WHAT TO PRODUCE:
Among the lines below, restate word for word only those from the line with "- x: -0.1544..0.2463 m" through the line with "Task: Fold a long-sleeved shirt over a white", with both end lines kept.

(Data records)
════════════════
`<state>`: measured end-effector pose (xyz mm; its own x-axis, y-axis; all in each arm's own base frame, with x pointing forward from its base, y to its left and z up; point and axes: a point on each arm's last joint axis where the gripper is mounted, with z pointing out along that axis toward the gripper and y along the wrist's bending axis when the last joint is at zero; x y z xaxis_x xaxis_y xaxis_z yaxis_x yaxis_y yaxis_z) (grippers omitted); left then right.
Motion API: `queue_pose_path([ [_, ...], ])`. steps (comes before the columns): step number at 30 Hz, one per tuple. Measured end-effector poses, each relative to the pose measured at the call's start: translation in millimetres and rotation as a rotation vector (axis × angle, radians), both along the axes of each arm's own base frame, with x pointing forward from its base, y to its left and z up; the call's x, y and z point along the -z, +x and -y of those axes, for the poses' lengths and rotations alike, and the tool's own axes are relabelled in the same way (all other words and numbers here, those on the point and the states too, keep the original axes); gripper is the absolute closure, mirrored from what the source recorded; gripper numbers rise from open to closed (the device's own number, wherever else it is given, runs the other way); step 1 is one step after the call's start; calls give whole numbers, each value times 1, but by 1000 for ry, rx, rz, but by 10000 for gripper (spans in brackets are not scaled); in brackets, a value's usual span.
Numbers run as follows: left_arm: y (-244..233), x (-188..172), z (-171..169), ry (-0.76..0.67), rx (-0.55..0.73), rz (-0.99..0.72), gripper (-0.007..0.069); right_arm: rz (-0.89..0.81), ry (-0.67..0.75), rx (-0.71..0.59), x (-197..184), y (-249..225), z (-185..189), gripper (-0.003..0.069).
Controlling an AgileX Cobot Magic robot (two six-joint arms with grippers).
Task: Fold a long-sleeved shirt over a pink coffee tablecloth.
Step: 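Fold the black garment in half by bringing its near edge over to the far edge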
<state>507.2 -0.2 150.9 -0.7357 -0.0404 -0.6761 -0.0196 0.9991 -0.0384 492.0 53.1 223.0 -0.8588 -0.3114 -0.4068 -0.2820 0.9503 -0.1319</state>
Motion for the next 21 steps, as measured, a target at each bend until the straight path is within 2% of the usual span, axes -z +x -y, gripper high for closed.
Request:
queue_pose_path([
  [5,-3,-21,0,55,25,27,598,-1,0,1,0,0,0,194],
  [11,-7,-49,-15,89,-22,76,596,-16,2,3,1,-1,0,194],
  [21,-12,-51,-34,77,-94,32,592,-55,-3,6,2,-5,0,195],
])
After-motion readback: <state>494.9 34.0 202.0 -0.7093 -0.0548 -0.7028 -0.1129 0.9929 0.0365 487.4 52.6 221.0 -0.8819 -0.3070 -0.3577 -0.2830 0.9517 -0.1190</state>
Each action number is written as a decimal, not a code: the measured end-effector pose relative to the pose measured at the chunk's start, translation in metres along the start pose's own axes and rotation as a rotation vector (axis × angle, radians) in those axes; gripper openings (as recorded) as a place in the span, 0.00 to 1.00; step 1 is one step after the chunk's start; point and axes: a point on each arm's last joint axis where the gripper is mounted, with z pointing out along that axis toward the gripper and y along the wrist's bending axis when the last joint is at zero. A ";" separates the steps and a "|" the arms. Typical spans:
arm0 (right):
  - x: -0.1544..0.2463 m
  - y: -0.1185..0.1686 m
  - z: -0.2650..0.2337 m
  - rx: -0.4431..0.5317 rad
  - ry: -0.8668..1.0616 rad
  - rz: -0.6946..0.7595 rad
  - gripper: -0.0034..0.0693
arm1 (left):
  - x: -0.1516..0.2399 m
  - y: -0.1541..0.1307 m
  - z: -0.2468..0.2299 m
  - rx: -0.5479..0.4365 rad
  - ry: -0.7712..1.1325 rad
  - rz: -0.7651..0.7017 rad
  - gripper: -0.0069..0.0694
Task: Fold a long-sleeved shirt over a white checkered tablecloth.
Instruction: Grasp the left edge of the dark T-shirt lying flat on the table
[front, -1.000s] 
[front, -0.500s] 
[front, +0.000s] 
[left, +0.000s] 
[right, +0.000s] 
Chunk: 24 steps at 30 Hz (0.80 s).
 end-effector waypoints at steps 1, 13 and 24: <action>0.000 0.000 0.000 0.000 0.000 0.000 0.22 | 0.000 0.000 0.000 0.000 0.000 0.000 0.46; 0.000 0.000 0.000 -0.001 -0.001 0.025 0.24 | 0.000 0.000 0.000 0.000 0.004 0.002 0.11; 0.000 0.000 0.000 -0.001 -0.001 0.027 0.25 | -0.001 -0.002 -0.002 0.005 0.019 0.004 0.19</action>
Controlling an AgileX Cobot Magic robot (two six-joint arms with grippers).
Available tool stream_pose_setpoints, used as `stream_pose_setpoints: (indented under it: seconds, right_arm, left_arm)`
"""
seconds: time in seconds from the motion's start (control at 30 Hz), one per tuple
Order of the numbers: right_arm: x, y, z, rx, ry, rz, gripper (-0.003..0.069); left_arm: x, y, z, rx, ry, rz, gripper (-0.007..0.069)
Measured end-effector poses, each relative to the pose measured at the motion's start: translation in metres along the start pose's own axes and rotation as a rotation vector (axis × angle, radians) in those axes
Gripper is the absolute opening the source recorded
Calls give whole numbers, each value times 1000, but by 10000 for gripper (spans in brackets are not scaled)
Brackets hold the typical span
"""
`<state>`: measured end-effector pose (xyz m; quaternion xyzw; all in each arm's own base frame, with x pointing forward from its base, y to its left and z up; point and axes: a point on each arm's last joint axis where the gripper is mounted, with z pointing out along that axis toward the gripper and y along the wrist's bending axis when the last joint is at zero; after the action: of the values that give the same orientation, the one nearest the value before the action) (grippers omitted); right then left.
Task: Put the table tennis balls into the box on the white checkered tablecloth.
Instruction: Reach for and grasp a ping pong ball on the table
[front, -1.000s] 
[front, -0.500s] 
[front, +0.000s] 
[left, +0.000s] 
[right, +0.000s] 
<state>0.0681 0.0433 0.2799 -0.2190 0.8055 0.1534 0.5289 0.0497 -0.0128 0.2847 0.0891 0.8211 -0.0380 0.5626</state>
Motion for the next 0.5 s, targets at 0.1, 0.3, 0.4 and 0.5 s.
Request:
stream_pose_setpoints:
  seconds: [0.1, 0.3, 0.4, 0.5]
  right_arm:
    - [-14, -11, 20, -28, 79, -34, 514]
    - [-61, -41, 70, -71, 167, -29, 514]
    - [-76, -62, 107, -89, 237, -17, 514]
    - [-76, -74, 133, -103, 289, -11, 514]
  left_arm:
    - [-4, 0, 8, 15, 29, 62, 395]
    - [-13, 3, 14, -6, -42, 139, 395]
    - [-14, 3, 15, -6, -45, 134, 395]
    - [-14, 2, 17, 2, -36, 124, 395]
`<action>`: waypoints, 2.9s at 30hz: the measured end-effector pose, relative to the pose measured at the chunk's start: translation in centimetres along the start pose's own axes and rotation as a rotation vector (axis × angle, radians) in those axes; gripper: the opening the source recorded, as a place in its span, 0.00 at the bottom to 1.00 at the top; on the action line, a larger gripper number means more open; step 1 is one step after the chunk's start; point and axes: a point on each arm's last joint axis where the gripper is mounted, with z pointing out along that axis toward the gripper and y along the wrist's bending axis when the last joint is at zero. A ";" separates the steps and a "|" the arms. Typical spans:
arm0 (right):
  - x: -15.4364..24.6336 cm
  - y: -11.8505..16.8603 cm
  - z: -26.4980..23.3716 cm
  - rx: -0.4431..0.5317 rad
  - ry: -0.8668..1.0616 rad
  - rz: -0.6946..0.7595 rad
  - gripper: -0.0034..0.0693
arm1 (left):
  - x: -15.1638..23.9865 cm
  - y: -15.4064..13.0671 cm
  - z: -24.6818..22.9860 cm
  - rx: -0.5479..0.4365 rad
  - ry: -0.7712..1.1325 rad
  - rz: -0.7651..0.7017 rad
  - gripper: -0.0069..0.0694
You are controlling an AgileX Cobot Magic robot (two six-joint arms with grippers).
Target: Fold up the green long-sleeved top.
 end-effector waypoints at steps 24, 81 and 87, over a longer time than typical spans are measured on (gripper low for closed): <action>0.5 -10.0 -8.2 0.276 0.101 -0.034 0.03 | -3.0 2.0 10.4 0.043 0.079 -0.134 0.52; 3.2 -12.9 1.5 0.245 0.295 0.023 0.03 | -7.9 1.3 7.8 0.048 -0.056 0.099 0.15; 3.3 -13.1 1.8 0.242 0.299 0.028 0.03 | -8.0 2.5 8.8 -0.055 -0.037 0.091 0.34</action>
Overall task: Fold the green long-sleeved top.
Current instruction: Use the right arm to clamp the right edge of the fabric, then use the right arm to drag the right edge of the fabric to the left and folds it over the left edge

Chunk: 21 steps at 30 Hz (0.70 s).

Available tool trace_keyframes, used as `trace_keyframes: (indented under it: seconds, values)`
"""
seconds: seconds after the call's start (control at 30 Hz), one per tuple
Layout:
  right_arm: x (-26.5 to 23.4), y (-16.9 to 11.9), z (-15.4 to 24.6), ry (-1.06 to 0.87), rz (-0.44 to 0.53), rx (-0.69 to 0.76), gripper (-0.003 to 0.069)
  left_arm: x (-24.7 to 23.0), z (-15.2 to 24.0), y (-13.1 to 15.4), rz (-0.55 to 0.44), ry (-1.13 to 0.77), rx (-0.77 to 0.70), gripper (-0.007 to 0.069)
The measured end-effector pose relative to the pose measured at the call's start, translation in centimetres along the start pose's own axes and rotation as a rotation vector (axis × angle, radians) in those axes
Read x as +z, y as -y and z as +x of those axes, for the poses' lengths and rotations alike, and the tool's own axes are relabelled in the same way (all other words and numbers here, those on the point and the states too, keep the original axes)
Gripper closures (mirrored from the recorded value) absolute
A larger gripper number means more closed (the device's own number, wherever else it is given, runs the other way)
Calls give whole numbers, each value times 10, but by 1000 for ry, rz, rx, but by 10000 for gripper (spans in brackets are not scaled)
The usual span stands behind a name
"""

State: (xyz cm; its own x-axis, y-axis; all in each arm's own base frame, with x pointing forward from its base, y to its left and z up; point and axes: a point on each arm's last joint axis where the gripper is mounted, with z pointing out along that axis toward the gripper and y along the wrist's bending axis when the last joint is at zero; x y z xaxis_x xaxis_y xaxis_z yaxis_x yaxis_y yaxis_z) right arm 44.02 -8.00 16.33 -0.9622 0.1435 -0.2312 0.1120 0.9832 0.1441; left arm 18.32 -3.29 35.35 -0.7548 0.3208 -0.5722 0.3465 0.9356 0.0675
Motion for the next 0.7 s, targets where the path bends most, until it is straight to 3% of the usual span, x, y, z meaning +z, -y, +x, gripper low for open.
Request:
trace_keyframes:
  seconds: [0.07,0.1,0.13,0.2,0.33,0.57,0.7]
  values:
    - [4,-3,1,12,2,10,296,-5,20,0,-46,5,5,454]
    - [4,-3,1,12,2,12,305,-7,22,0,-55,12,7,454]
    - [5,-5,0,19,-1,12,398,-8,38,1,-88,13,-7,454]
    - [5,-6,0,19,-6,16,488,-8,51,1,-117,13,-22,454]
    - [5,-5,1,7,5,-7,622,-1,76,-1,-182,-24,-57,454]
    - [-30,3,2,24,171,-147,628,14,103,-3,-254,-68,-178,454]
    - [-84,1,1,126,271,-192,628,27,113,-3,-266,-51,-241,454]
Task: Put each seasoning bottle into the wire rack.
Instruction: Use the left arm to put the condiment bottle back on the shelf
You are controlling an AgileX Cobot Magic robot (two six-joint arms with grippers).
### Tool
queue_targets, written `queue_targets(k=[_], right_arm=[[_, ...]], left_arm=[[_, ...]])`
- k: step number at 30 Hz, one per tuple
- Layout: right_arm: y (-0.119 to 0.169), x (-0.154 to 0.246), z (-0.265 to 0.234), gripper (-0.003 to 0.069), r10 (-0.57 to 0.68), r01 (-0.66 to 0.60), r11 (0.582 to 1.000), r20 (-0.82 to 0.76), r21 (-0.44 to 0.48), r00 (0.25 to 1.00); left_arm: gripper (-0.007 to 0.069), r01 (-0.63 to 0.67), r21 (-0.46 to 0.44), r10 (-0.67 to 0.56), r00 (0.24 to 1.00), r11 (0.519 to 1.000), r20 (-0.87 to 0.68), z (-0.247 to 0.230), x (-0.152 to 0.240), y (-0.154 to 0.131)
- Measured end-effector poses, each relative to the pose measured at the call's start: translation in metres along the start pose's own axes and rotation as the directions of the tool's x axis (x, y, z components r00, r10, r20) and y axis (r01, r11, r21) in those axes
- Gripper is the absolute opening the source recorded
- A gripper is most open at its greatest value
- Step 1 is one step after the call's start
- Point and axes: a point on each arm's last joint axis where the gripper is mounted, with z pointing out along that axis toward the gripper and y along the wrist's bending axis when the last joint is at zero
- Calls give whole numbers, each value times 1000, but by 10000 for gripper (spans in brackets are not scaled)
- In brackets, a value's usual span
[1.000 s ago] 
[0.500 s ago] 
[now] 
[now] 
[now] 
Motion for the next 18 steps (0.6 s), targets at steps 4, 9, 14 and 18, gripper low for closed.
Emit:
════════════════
FINAL ANSWER:
  - x: -0.1544..0.2463 m
  - y: -0.1185..0.1686 m
  - z: -0.2650..0.2337 m
  - rx: -0.4431..0.5317 rad
  - ry: -0.8668..1.0616 rad
  - rz: -0.6946..0.7595 rad
  - gripper: -0.0034..0.0693
arm1 (left):
  - x: -0.1516..0.2399 m
  - y: -0.1541..0.1307 m
  - z: -0.2468..0.2299 m
  - rx: -0.5479..0.4365 rad
  - ry: -0.7712..1.1325 rad
  - rz: -0.7651..0.7017 rad
  - gripper: -0.0069..0.0694
Task: Fold a long-sleeved shirt over a white checkered tablecloth.

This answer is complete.